> Description of the task
Work out how many lines in the listing below include the word "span". Give nothing but the number.

*** Excerpted records ***

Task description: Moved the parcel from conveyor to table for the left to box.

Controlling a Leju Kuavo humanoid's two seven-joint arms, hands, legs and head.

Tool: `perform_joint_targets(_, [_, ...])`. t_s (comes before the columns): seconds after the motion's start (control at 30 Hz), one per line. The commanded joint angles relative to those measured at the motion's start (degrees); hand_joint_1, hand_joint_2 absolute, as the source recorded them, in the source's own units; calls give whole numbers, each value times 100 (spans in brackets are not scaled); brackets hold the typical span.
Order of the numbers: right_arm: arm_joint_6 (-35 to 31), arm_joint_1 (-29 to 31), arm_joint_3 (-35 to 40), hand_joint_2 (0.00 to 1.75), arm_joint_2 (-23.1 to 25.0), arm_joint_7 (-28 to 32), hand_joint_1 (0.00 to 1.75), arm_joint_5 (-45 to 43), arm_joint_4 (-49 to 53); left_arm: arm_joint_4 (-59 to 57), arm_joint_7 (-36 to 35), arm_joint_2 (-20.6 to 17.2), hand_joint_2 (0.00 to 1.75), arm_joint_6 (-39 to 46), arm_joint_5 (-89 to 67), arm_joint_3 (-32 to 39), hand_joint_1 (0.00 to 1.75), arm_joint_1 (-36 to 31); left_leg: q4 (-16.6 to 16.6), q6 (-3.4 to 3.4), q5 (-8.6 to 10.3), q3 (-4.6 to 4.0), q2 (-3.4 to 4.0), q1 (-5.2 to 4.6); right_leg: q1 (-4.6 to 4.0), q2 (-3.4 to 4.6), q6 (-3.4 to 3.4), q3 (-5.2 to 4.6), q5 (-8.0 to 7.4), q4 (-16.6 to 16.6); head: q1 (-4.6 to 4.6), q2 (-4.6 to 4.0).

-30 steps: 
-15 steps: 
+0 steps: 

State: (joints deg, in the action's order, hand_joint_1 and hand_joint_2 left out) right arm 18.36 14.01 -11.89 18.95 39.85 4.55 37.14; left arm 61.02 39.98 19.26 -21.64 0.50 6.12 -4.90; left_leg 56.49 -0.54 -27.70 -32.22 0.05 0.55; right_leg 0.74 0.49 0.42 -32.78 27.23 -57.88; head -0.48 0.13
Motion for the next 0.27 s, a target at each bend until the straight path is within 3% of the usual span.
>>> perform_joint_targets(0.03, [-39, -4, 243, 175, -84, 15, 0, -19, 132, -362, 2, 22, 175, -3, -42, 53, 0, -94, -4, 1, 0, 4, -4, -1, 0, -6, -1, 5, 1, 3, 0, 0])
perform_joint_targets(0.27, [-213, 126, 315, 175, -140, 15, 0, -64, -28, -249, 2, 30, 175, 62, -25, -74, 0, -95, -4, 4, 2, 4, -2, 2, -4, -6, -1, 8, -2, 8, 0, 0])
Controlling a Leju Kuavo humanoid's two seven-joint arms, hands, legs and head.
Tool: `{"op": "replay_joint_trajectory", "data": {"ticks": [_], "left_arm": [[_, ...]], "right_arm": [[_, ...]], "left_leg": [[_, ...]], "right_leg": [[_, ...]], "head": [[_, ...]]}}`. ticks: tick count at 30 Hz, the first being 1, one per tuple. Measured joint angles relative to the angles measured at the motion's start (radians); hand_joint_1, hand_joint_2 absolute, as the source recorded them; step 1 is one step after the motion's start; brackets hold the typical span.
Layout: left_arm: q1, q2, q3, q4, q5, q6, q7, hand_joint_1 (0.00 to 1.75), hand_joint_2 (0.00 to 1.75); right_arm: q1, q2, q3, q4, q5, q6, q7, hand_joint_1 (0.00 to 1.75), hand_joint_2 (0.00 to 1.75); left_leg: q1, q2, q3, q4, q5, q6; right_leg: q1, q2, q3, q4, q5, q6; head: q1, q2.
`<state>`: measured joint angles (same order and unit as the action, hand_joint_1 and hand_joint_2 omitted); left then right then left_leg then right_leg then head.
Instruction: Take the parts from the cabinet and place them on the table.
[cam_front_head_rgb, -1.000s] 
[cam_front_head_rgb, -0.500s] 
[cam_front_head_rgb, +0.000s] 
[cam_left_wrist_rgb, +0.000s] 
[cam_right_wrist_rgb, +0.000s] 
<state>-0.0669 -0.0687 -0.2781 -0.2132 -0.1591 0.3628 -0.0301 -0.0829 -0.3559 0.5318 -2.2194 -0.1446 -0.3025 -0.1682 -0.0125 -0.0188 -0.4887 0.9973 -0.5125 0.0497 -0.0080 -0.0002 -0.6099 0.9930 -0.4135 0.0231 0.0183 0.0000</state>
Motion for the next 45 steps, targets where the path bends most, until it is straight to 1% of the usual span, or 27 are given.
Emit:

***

> Output of the exercise
4